Dans la vie d’une mère séparée, la chose la plus difficile, c’est d’apprendre à vivre sans ses petits, les semaines sans enfants. Oui, même lorsque l’on est à l’origine de la fin de ce couple que l’on formait avec le père de nos enfants. Parce qu’honnêtement, on digère bien plus facilement que l’on ne pouvait le penser la fin d’une relation amoureuse. Ce dont on a plus de mal, c’est partager ces enfants qui sont les nôtres, mais qui sont aussi les siens.

Alors on lutte, on couine, on chouine, on pleure, on se meurt de chaque jour, de chaque heure que l’on passe sans eux. Sans nos enfants, sans notre sang. C’est difficile, insoutenable parfois. On cherche alors du réconfort chez l’une, chez l’autre, chez ces mamans qui comme nous ne sont plus avec le père de leurs enfants, vivant définitivement la maternité en alternance. On écoute leurs témoignages, on prend leurs conseils comme une bouée de sauvetage.

Et puis un jour, après un certain temps, on décide que ça va le faire malgré tout, même si ça pique un peu dans les tripes. On décide qu’il faut être heureux pour guérir un jour, et qu’il est primordial pour nous mais aussi pour nos enfants de voir le positif dans chaque situation. Qu’il faut prendre le meilleur des deux mondes.

Le meilleur des deux mondes

Alors on vit au rythme d’une semaine sur deux. Une semaine pour la famille et pour eux. Pour vivre une vie de famille, recomposée, complexifiée, mais qui ne demande qu’à être apprivoisée. Et ensuite une semaine pour nous, pour soi, pour un couple si nouveau, et qui a encore tout à vivre et à construire.

On profite de tous les moments en famille que la vie nous offre, intensément. On organise des excursions, des sorties, des escapades, des virées tous ensemble, pour se faire exploser le cerveau et le coeur de jolis souvenirs. Et lorsque vient le temps de l’autre parent, on lâche nos enfants, certes avec l’émotion qui vous monte à l’oeil, mais en se disant que les moments qu’ils vont vivre dans leur autre foyer est tout aussi important que ceux qu’ils ont vécu avec nous.

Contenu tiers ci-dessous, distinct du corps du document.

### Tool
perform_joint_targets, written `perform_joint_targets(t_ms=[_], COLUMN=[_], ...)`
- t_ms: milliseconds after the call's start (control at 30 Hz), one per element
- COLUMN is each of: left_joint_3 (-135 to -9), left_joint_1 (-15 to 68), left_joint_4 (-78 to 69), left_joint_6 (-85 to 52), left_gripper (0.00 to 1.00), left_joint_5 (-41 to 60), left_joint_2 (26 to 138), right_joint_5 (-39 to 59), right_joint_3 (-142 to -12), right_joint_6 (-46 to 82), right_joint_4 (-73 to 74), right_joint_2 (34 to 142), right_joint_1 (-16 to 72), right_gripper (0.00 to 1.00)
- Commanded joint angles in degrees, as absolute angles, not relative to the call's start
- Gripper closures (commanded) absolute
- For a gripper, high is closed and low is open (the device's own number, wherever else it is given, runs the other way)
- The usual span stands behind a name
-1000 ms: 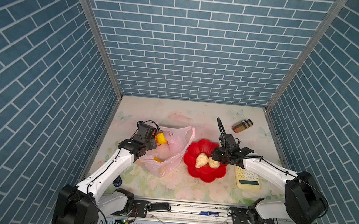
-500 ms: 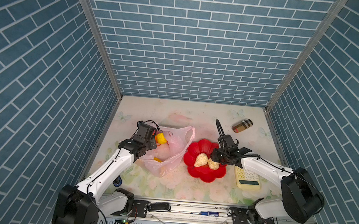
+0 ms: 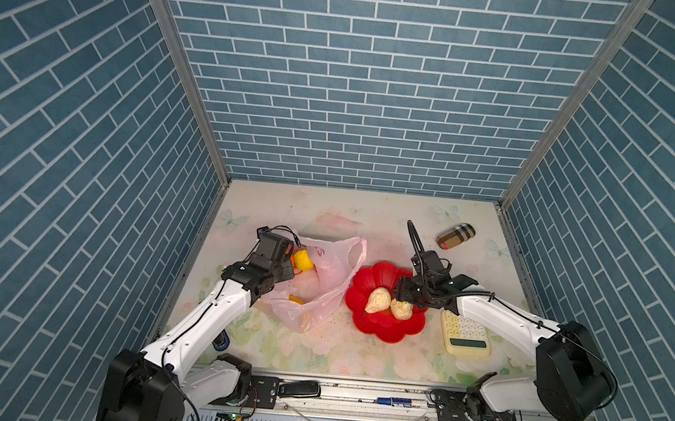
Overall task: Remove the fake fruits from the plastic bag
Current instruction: 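Lower the cream bun onto the red plate and open the right gripper, then move the right gripper back over the bag and lower it inside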
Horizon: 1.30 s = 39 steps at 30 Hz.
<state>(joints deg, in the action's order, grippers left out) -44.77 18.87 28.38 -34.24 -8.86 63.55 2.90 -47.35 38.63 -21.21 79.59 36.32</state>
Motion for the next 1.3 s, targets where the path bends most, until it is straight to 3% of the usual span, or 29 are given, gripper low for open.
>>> perform_joint_targets(t_ms=[0, 367, 567, 900, 1267], left_joint_3=[-44.7, -42.8, -40.2, -36.1, -34.1], left_joint_1=[18.5, 18.5, 18.5, 18.6, 18.6], left_joint_4=[27.9, 26.5, 26.4, 27.1, 26.1], left_joint_6=[-33.8, -34.0, -34.5, -36.2, -38.9], left_gripper=[0.93, 0.93, 0.93, 0.93, 0.94], left_joint_5=[-8.7, -7.7, -6.8, -6.2, -7.4], left_joint_2=[62.6, 61.1, 59.1, 57.6, 55.0], right_joint_5=[1.4, 1.0, -1.6, 1.8, 8.7], right_joint_3=[-51.1, -58.6, -65.1, -81.4, -93.6], right_joint_6=[37.6, 35.3, 34.3, 31.6, 32.5], right_joint_4=[-25.1, -31.3, -32.1, -26.6, -22.3], right_joint_2=[76.9, 69.9, 69.8, 86.3, 106.7], right_joint_1=[36.1, 37.7, 44.3, 57.1, 61.8], right_gripper=[0.34, 0.4, 0.44, 0.46, 0.54])
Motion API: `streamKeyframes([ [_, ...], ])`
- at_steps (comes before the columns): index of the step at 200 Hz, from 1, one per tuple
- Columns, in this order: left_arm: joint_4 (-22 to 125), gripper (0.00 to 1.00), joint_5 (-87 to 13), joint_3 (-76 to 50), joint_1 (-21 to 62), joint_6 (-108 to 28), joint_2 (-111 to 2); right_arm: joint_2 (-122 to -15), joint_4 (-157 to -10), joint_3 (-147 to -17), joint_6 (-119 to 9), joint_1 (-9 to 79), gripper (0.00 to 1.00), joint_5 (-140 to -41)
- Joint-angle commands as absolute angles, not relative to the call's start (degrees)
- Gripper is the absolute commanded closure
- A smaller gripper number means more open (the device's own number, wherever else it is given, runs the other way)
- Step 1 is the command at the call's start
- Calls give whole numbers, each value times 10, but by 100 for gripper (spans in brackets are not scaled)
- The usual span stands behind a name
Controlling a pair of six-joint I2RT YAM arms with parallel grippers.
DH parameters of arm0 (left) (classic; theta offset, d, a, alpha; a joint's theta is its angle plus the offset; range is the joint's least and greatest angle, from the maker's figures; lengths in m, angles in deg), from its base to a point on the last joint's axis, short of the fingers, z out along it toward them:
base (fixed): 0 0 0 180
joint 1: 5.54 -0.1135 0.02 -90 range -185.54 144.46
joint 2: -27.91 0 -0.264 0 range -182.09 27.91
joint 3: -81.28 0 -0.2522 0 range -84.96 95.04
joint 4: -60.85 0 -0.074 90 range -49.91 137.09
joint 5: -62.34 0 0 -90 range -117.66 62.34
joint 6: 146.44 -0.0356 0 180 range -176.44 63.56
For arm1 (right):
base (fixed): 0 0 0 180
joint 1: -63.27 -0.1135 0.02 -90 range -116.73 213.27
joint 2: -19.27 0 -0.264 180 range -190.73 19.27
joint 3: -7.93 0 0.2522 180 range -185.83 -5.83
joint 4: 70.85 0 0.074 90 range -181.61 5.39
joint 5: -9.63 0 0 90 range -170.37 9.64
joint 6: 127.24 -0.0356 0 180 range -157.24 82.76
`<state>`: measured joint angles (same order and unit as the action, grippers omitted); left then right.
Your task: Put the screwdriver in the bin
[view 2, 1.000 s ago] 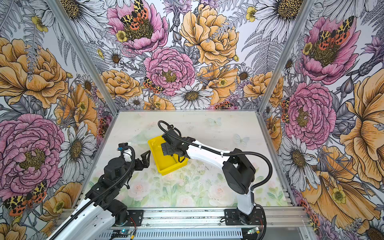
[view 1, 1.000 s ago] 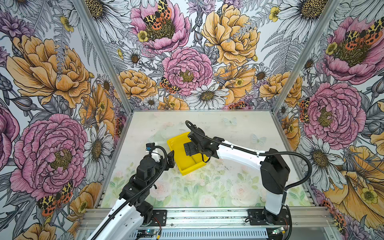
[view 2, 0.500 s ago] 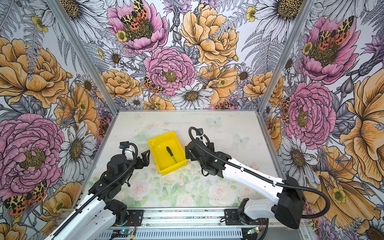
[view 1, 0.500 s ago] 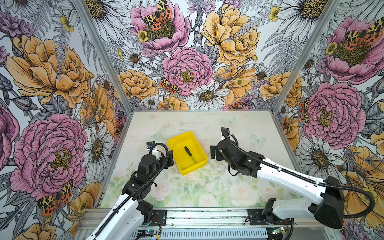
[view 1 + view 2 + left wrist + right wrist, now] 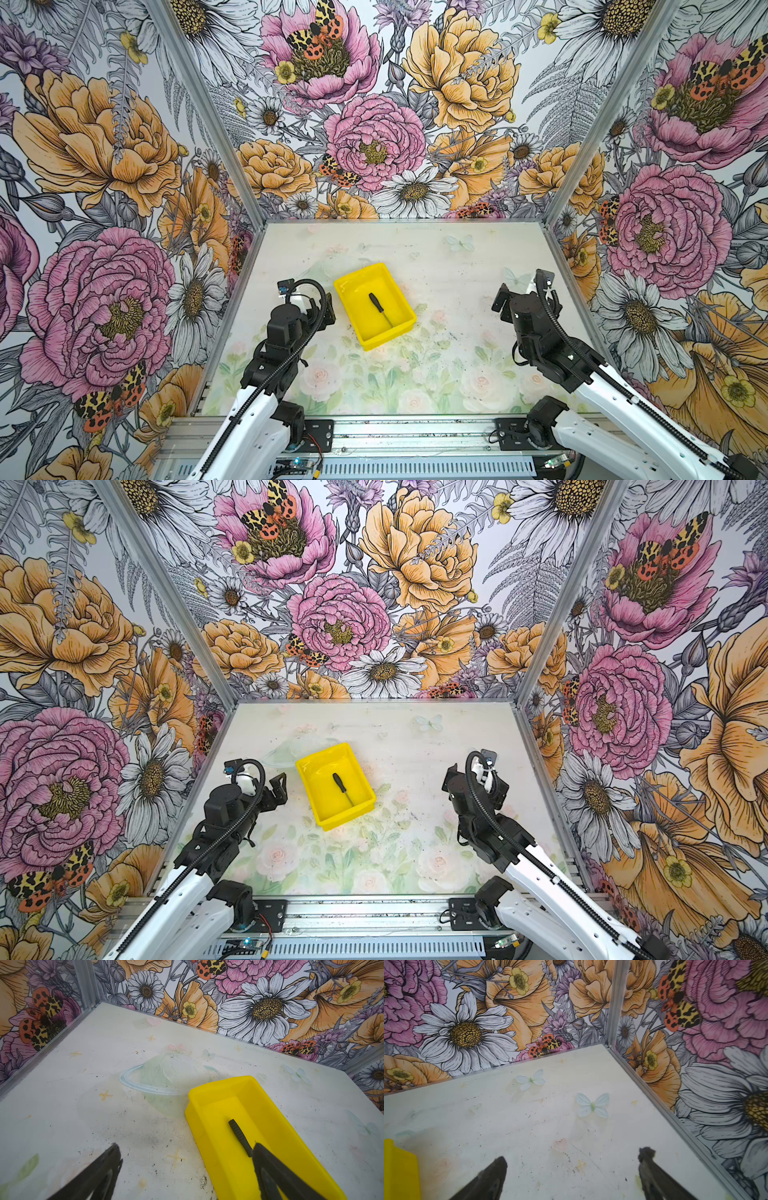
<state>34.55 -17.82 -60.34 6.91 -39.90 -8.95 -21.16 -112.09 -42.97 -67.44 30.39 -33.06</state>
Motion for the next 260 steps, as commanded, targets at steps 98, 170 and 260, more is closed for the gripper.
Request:
streamKeyframes([
  [98, 499, 1, -145, -634, -2, -466, -169, -34, -806, -137, -409, 456, 1, -473],
  [170, 699, 1, -143, -690, -30, -503, -299, -305, -547, -140, -390, 542, 0, -564],
  [260, 837, 1, -189, -637, -72, -496, -467, -548, -392, -227, -372, 588, 1, -636],
])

Oui, on s’y fait. Pas totalement, mais presque.

Et ces semaines-là, on vit pour soi. On ne les oublie pas. Jamais. Mais on fait ressortir de la boite la femme et on range la mère,qui, elle, a eu son moment, sa semaine, pour materner. On sort, on danse, on va voir des expos, on organise des week-ends sans enfants, on fait des afters-work en semaine sans culpabiliser, sans devoir se soucier de quoi que ce soit (ou presque). Et finalement, on y trouve des avantages.

On vit dans des cases, on met sa maternité dans un tiroir la semaine où ils sont chez leur papa. Mais ce n’est que pour mieux la ressortir quelques jours plus tard, lorsque revient, enfin, le temps pour nous de récuperer nos enfants.